11 Responses to "Recipe: Carrot & Zucchini Quinoa Bread"

  1. Gloria Morales says:

    Oh my God, how very colorful and fresh and really tempting that looks, you are getting really GOOD at this and you know I can help you test tasting this kind of things so don’t forget I can be your helper !!!!!!!!!!!!!!!!!!!!!!!!!!!!!!!!!!!!! when can I start “MY NEW JOB? ” I am currently UNEMPLOYED, able and WILLING to do a GREAT JOB!!!!!!! Ha, Ha, Ha. Please keep up the great work.

  2. ania says:

    What a beautiful result! Wow.

  3. Barbara says:

    I can’t wait to try this with my veggies from the garden!!

  4. Michelle says:

    I haven’t been to the farmer’s market yet this year and can’t wait to go – I’ll definitely be getting the ingredients to make this!

    By the way, I tried your amaranth, kale, and white bean soup the other night and it was so delicious!

  5. Annie says:

    I work for a health clinic in a strip mall (in Redding, a couple of hours north of you), and we have a farmers’ market every Tuesday morning from June through October. It just opened this week. I went out on my break, and one of the farmers (from a local organic farm in Churn Creek Bottom – doesn’t it just sound like a place with great soil?) was apologetic that “all the good stuff was already gone” at 10:30 a.m. I told him I hadn’t been able to get out there earlier because of my work. He told me that he starts setting up at 6:00 a.m., and that next week I should just show up even before the market is actually open to find the “gems.” How kind is that?

  6. HNR says:

    Hi, I just found your blog and am so excited to try this recipe! As you mentioned it has a lot of sugar – if I wanted to significantly reduce the amount of sugar, what other changes would I need to make? Googling around I found zucchini/carrot breads with less sugar, but I would love to keep the quinoa and yogurt components of your recipe. Thanks in advance!!

  7. Angie says:

    I just found your blog and I’m very excited about trying these recipes. Since most of the ingredients in this recipe are staples in my house and it looks wonderful I just had to try it. Usually I shy away from long ingredient lists, and only back occasionally, but decided to give this a go. It is in the oven now and smells heavenly.

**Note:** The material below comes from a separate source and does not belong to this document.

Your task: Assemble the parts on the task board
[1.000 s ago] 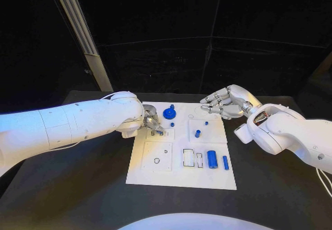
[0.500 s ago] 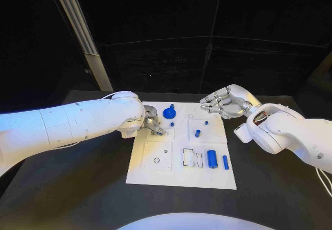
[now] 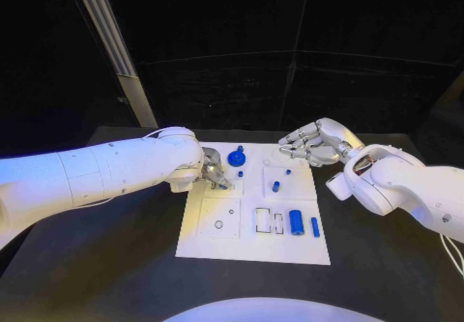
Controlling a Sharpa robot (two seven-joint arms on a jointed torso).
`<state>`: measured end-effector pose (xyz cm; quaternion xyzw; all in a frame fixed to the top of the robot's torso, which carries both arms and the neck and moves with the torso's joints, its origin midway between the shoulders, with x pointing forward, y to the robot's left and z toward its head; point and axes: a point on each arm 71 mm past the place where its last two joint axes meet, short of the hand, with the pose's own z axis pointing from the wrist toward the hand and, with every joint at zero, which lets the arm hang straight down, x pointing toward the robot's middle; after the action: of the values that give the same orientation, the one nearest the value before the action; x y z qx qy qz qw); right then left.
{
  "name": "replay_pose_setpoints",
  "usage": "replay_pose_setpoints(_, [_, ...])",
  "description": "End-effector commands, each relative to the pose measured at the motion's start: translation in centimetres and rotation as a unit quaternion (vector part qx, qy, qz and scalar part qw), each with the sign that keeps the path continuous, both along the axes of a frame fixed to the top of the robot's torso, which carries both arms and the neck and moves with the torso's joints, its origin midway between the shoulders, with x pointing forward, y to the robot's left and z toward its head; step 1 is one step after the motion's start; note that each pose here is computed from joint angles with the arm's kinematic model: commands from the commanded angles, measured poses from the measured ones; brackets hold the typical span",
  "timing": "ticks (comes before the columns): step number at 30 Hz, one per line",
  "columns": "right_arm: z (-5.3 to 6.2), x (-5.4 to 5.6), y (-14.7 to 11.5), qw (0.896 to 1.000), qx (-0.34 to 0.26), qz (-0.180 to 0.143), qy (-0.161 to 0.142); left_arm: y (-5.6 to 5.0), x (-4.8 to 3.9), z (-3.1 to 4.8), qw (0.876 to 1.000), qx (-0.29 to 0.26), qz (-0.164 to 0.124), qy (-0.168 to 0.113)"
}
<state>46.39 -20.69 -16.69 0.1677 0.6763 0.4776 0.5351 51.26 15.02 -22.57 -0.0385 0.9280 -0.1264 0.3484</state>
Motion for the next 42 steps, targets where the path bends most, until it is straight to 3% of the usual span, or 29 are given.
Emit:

    I made three minor changes:

    Half of the flour I substituted with whole wheat flour. (1 cup all purpose + 1 cup whole wheat)
    I used craisins instead of raisins because that’s what I had.
    I discovered I had some coconut left-over from the holidays (can’t you tell I use a lot of coconut) and since the date said it was good until Oct 2012 I threw that in.
    I planned to use nuts, but only had just enough walnuts for this recipe and decided to used it for another recipe.

    The timer just went off on my stove and it’s out of the oven now. It looks good. It passed the first two test: looks good / smells good. I will let you know how it tastes. If it doesn’t taste good, it will probably be due to my limited baking skills and experimentation. rather than the recipe.

  8. Angie says:

    I liked this recipe. The jury is out with my family. DH ate it and thought it was OK, but a bit too heavy and dense for him. DD is 5 and picky. She ate half of it. I think she liked the idea that is was moist and dense like cake but was suspicious of the bits of vegetables she saw. DS is 2 and will eat anything. He gobbled it right up. The recipe might be better with the raisins and nuts. My craisin / coconut improvisation may have added too much sweetness to a recipe that’s already rich. This would make good muffins. Do you have to adjust the oven temp / time for regular size muffins? Thanks.

  9. Ebeth says:

    SO GOOD. I’m wheat intolerant, so I replaced the flour with quinoa flour and a couple of bananas. I made them into muffins and brought them for my staff, and everyone loved them – there was no nutty quinoa taste, just sweet delicious muffins. This is going to become a breakfast staple in my house. Thank you!

  10. Helen says:

    Have you though about different blood types (A, B, AB, O) that must avoid some ingredients? Not all “healthy food” is healthy for every blood type.
    I cannot have wheat flour and cinnamon. Will rice or oat flour work?

  11. Special K says:

    Just found your website looking for farmer markets articles and have to say how impressed I am with your site and vision.